**Problem description**. Going through the material below, output exactly the lines from the one containing "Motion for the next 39" through the one containing "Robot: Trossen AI", and no pictures.

● ● ●

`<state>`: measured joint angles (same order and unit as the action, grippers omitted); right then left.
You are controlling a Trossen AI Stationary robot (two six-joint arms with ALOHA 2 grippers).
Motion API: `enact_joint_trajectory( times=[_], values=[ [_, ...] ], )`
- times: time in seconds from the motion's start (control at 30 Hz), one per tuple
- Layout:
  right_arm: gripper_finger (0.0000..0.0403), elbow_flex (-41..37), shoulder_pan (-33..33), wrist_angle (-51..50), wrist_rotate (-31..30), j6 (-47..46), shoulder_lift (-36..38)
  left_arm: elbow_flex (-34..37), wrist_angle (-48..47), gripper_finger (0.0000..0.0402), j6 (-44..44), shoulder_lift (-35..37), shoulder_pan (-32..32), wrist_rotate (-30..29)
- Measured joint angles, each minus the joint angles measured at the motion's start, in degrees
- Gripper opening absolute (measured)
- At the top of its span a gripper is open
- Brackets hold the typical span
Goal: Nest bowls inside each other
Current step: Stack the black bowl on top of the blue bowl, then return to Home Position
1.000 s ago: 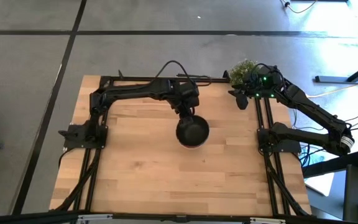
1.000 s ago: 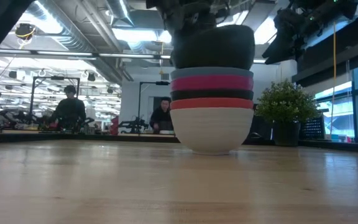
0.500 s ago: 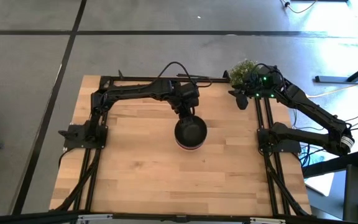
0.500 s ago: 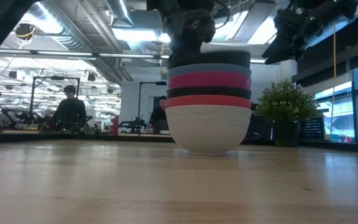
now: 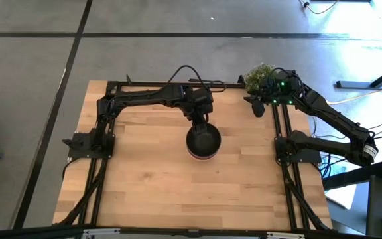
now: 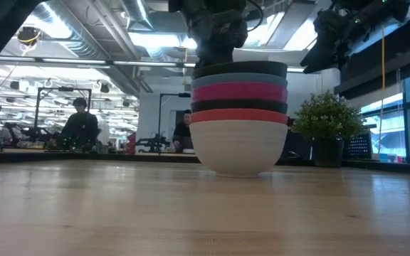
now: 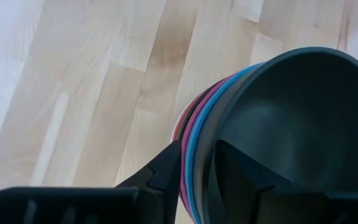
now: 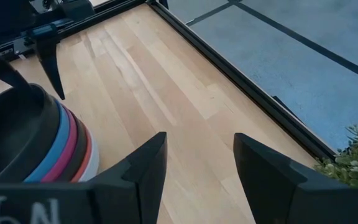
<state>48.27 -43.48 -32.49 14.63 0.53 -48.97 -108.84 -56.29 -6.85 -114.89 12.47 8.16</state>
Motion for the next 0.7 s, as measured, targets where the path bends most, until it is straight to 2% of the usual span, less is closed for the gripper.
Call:
enact_joint_trajectory(
  times=[0.33,0.5,0.7],
  values=[
    [0.0186,0.0,0.0,0.0,0.0,0.4,0.0,-2.0,0.3,0.0093,1.0,1.7,-0.1,1.6],
    [0.0186,0.0,0.0,-0.3,0.0,0.4,0.0,-7.3,-0.9,0.0093,3.0,1.7,-0.1,0.0],
    [0.0186,0.0,0.0,-0.6,0.0,0.2,0.0,-18.9,-5.3,0.0093,7.5,1.7,0.7,-5.7]
  ],
)
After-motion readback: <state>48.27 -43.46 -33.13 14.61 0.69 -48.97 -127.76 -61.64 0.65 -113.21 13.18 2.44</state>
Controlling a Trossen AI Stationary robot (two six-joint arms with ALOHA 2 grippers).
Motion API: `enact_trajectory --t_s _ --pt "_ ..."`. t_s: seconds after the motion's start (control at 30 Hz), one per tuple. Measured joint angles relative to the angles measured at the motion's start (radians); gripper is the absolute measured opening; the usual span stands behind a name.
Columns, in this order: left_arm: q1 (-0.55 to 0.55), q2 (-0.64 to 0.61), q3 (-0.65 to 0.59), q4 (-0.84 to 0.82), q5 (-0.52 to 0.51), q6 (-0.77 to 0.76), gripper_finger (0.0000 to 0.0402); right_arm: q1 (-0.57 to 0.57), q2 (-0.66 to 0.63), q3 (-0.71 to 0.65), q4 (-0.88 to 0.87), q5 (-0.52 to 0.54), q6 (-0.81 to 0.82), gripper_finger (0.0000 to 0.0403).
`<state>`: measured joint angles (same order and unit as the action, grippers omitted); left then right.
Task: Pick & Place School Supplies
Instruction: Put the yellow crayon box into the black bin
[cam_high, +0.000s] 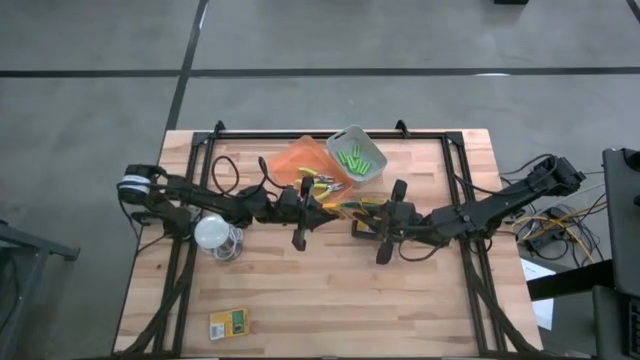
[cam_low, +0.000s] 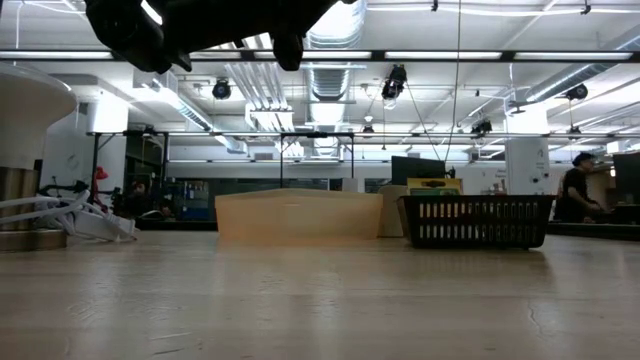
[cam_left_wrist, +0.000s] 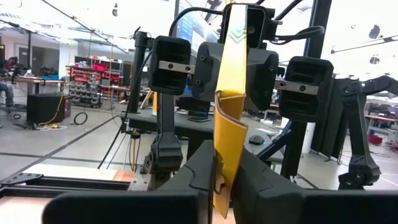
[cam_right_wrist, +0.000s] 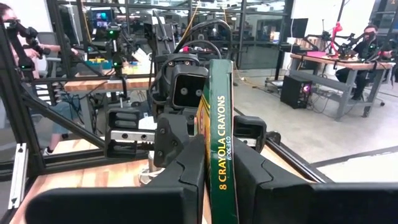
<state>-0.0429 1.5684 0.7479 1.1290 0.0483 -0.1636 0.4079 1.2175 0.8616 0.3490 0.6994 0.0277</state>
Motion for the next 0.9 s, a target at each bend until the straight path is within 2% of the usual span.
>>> enact_trajectory --t_s 0.23,0.53,0.9 --pt "0.0 0.0 0.0 0.0 0.0 -0.006 0.0045 -0.001 0.0 0.0 -0.001 0.008 0.096 0.0046" --pt "0.0 0.0 0.0 -0.013 0.014 -0.019 0.0024 0.0 0.0 0.0 0.01 0.01 0.107 0.0107" --pt "0.0 0.0 0.0 -0.019 0.014 -0.049 0.0024 0.0 0.0 0.0 0.234 0.009 -0.083 0.0165"
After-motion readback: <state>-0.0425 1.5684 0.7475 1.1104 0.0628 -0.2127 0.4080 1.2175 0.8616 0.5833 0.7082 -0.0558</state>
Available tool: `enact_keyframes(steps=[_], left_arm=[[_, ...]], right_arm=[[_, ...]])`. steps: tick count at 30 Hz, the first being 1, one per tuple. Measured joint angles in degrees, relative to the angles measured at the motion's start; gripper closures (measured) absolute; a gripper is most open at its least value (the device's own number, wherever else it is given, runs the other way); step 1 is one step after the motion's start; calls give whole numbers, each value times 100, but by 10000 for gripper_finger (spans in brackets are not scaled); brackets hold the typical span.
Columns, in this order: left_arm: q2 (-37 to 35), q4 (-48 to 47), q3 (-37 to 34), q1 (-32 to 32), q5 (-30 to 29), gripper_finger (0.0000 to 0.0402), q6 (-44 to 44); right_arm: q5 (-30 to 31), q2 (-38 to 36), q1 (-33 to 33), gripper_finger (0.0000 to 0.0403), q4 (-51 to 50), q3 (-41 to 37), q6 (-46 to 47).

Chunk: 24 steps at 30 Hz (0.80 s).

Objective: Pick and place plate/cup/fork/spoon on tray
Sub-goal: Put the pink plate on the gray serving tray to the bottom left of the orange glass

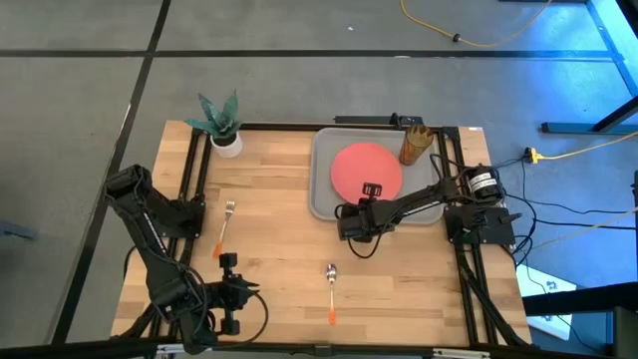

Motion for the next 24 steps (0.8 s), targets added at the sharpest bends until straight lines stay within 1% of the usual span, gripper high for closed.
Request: enact_keyframes(steps=[2,5,8,10,17,21,24], left_arm=[[0,0,2,0,2,357,-2],[0,-2,0,0,4,357,-2],[0,-37,0,22,19,357,-1],[0,-64,0,63,154,357,-39],[0,-175,0,244,884,357,-848],[0,-181,0,339,937,357,-1213],[0,-301,0,385,931,357,-1400]], right_arm=[[-24,0,-21,350,2,1,-14],[-334,4,-41,350,-79,111,-204],[-400,4,14,350,-276,434,-206],[-398,4,121,350,-543,700,-223],[-409,4,678,350,-1061,1678,-307],[-274,4,970,350,-1055,1980,-403],[-131,2,1023,350,-800,1939,-646]])
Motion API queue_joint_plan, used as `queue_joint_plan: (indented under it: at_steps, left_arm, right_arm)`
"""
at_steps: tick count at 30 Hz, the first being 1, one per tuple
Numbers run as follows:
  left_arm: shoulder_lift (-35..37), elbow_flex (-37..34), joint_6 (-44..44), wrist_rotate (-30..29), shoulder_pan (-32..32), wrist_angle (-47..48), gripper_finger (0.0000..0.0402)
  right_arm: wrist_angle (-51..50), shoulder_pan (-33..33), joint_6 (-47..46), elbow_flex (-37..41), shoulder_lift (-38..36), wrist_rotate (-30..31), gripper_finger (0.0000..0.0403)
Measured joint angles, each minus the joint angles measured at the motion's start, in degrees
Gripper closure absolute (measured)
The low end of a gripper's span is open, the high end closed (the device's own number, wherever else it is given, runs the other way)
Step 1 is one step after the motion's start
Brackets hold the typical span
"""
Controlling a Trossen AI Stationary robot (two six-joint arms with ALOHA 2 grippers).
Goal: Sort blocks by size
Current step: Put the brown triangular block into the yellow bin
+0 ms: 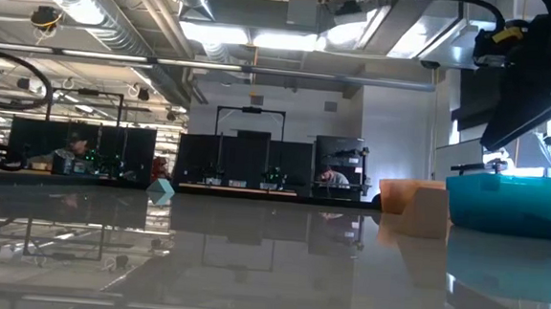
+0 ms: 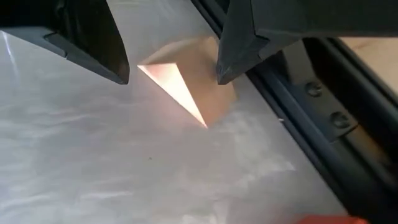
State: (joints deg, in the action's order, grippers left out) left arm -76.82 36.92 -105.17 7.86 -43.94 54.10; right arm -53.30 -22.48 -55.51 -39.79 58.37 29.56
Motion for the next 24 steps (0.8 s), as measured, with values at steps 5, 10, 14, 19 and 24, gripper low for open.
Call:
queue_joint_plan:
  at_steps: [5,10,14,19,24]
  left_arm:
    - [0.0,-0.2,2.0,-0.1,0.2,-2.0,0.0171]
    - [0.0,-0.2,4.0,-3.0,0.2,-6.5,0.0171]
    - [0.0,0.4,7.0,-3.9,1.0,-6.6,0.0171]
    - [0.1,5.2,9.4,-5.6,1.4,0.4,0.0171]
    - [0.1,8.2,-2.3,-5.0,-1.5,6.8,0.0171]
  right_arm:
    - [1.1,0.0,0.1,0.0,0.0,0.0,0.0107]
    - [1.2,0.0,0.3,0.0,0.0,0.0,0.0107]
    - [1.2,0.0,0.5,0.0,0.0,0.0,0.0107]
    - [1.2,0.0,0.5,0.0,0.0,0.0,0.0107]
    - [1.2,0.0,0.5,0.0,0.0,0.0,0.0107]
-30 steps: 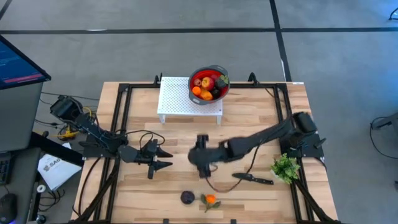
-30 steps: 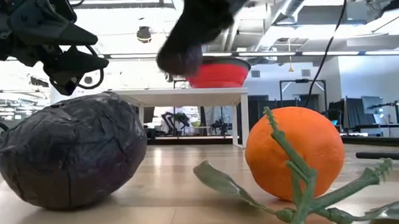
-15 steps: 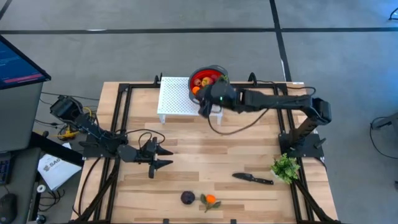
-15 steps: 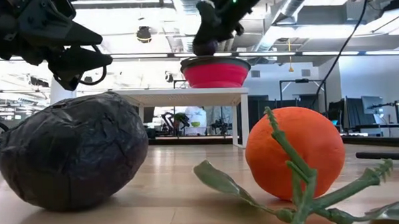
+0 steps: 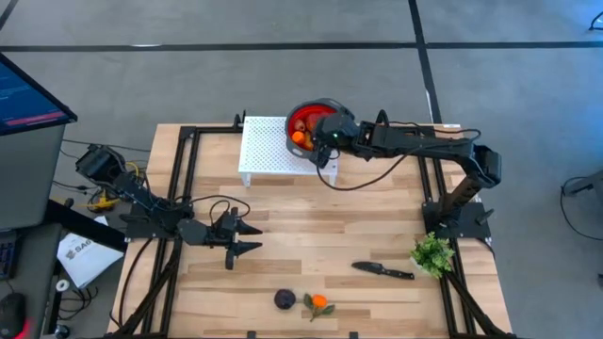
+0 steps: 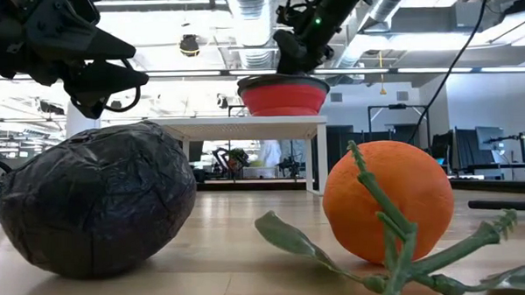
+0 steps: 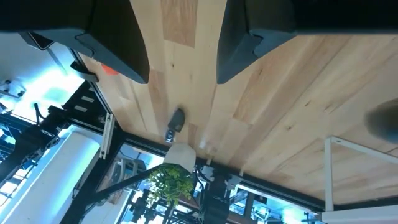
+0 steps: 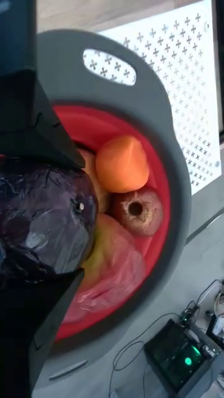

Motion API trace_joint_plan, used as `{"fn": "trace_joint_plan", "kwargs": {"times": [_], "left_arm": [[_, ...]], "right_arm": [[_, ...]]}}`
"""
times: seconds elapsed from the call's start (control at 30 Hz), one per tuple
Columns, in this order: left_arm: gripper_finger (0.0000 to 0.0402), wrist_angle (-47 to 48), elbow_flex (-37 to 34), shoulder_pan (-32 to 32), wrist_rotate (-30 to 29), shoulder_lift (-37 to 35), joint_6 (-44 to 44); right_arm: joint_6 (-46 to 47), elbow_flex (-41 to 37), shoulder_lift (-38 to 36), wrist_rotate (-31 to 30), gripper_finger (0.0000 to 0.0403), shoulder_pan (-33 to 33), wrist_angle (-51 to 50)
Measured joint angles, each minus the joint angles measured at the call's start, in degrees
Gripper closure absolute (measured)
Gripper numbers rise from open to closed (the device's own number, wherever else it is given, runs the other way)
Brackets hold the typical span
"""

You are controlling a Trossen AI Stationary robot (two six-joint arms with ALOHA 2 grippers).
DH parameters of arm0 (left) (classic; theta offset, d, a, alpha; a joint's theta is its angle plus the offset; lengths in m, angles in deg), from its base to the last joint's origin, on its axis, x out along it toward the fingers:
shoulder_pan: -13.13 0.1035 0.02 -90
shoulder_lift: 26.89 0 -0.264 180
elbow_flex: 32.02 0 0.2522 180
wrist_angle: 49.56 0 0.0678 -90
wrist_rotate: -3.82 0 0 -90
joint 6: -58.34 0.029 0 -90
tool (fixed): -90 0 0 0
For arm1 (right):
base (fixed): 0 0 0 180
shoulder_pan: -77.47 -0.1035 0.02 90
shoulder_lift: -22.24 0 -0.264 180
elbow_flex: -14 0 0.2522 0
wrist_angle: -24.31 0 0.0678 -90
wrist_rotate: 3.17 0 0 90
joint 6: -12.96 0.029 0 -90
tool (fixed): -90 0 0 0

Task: Pick & Place Fruit
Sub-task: Put the plum into the red strainer on the shelf

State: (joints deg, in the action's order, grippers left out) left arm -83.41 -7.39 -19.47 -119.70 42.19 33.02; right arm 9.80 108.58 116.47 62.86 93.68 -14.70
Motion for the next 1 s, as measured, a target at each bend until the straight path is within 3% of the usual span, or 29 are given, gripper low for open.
{"fn": "trace_joint_plan", "kwargs": {"times": [0.17,0.37,0.6,0.8,1.0], "left_arm": [[0.0221,0.0,0.0,0.0,0.0,0.0,0.0],[0.0221,0.0,0.0,0.0,0.0,0.0,0.0],[0.0221,-0.1,0.0,0.0,0.0,0.0,0.0],[0.0221,-0.1,0.0,0.1,-1.1,0.0,0.0],[0.0221,-0.3,0.0,-0.2,-1.2,0.0,-0.4]], "right_arm": [[-0.3,0.0,-0.4,-0.1,0.0140,-0.1,-0.5],[0.0,-0.1,-2.7,-0.4,0.0091,0.4,-2.0],[-1.2,0.0,-8.1,-5.9,0.0070,-1.5,0.2],[-1.9,-0.1,-12.1,-6.8,0.0086,-8.2,1.9],[-0.4,-6.6,-12.5,-6.6,0.0097,-20.6,6.0]]}}
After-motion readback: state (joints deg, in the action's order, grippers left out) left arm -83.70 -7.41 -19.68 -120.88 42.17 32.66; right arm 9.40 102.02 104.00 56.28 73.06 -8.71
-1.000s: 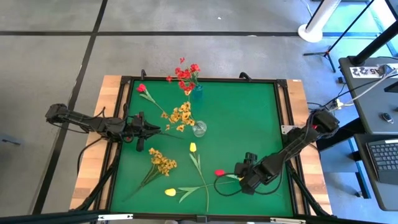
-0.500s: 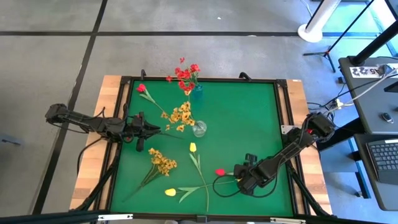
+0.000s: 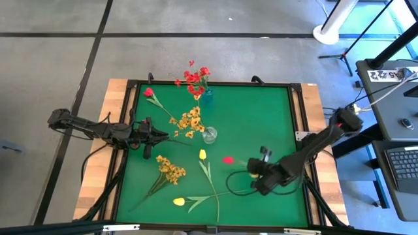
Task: Sort flowers into vase by color
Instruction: Put the bottom red tulip into the blue vase
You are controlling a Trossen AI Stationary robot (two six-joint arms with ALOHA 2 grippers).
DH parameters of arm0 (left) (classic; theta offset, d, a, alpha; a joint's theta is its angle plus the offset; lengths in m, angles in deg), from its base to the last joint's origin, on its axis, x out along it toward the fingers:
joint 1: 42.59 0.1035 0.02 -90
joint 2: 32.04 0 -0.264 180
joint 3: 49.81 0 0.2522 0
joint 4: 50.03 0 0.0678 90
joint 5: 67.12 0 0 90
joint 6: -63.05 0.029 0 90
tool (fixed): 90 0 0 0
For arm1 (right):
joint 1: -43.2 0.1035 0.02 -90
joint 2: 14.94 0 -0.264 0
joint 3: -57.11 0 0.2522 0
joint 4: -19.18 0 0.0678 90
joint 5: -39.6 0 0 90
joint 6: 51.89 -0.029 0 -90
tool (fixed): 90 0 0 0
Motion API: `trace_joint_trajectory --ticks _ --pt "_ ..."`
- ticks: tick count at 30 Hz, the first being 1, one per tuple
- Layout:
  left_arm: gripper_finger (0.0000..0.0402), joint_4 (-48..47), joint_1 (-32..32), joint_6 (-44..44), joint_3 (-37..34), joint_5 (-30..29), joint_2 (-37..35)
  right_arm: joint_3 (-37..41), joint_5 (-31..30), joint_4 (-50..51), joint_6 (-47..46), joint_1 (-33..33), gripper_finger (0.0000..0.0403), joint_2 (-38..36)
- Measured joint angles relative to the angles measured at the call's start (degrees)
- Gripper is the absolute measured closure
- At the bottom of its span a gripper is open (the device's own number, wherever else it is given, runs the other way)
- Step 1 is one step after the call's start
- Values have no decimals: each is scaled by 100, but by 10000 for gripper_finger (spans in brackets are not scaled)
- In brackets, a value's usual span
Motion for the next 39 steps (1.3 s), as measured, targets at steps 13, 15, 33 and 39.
trace_joint_trajectory --ticks 13,15,33,39 --pt "335 -2 0 0 2 0 0 806 179 -5219 4512 -974 401 -2470" --pt "335 -2 1 0 1 8 0 972 1069 -5574 4607 -1481 401 -2469" --pt "335 -2 0 0 1 22 0 1748 4664 -10548 4452 -6157 402 -1427" --pt "335 0 0 0 0 20 0 1252 5366 -10984 3983 -6919 402 -353"
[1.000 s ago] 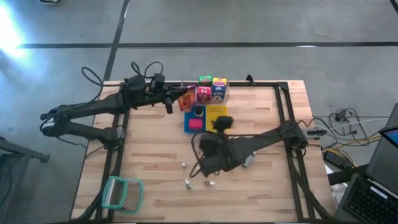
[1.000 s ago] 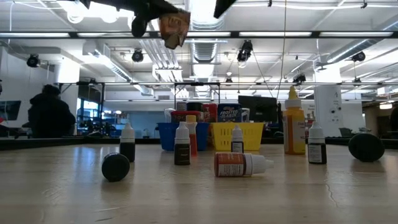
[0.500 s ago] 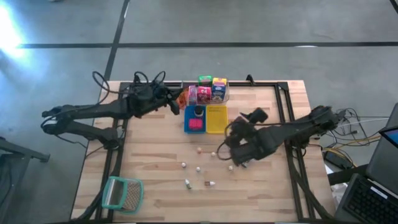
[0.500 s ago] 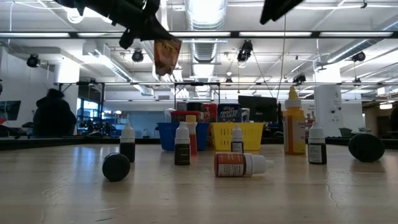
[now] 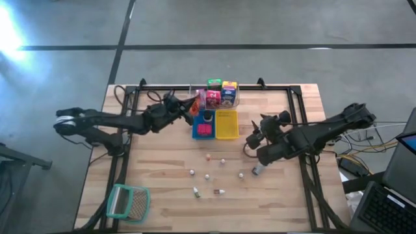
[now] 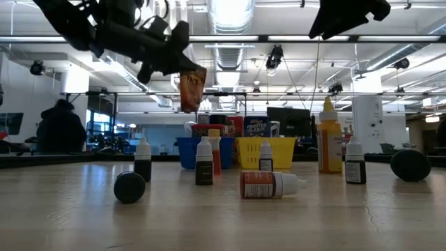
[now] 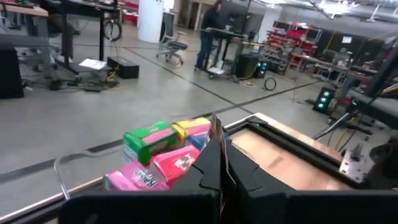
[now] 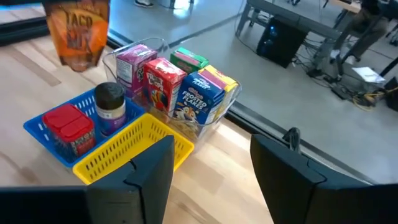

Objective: Pick & Place Kitchen Items
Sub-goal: Put the brown seasoning bag into the blue bin, then put the small black food coloring bottle into the yellow bin

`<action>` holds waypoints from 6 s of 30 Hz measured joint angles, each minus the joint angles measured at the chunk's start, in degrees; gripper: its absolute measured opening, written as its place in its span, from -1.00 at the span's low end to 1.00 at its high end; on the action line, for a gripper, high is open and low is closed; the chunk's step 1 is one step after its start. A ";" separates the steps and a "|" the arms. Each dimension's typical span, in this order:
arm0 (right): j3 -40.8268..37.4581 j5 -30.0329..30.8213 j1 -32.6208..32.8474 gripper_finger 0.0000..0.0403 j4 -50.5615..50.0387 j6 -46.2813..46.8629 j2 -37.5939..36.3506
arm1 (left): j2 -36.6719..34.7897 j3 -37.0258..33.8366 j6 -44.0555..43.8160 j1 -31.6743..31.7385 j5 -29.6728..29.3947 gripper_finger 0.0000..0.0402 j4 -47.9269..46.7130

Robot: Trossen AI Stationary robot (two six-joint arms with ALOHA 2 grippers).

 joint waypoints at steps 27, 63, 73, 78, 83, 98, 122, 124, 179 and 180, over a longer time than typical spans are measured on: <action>-6.52 -0.20 -0.02 -0.19 4.03 -0.84 -3.47 | 18.14 0.33 -6.95 -3.79 -8.58 -1.00 7.89; -5.50 -0.04 -0.02 -0.23 4.03 -2.95 -3.45 | 21.72 -0.06 -8.54 -3.81 -4.30 -0.82 4.75; -5.48 -0.07 -0.01 -0.16 4.01 -2.82 -3.45 | 17.76 0.03 -4.85 -3.79 -2.96 -0.39 4.80; -5.47 -0.07 -0.02 -0.08 4.01 -2.73 -3.45 | 12.89 0.01 -0.76 -3.79 -1.04 -0.34 4.69; -5.47 -0.09 0.00 -0.02 4.01 -2.75 -3.45 | 5.51 0.05 1.24 -3.79 3.16 -0.35 -0.84; -5.47 -0.13 0.00 0.06 5.67 -3.64 -3.45 | -21.71 -0.06 3.90 -3.81 15.37 -0.35 -33.71; -1.61 0.86 0.00 -0.18 6.48 -8.45 -3.63 | -32.65 0.84 3.94 -4.33 15.60 -0.35 -39.32; -1.04 -0.35 0.00 -0.20 6.41 -9.14 -3.63 | -32.26 0.84 4.78 -5.27 15.71 -0.35 -40.87; -0.77 -23.48 1.70 -0.33 35.22 -33.36 -1.89 | -37.21 0.90 -2.40 -29.84 -4.04 -0.36 -61.33; -0.75 -23.96 1.69 -0.32 35.59 -32.67 -1.25 | -37.23 0.90 -2.38 -29.84 -4.04 -0.36 -61.34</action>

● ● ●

**Solution for this task**.
Motion for the next 39 steps (1.3 s), as measured, targets at steps 13, 15, 33 and 39.
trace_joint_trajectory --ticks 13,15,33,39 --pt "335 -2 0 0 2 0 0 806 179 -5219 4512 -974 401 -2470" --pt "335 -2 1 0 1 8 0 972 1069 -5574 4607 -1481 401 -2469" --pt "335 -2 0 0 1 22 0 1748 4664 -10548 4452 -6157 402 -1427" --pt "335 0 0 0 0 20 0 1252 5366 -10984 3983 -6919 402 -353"
[1.000 s ago] 
[1.000 s ago] 
[0.500 s ago] 
[0.500 s ago] 
[now] 
[now] 
[now] 
[now] 

Objective: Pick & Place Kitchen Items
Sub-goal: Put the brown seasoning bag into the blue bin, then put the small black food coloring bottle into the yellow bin

`<action>` holds waypoints from 6 s of 30 Hz measured joint angles, each minus the joint angles measured at the chunk's start, in degrees; gripper: its absolute measured opening, written as its place in its span, from -1.00 at the span's low end to 1.00 at its high end; on the action line, for a gripper, high is open and low is closed; the chunk's step 1 is one step after its start. A ";" separates the steps and a "|" the arms. Each dimension's typical span, in this order:
arm0 (right): j3 -40.8268..37.4581 j5 -30.0329..30.8213 j1 -32.6208..32.8474 gripper_finger 0.0000..0.0403 j4 -50.5615..50.0387 j6 -46.2813..46.8629 j2 -37.5939..36.3506
arm1 (left): j2 -36.6719..34.7897 j3 -37.0258..33.8366 j6 -44.0555..43.8160 j1 -31.6743..31.7385 j5 -29.6728..29.3947 gripper_finger 0.0000..0.0402 j4 -47.9269..46.7130

Robot: Trossen AI Stationary robot (two six-joint arms with ALOHA 2 grippers).

This exercise is now finished, and nothing remains to add.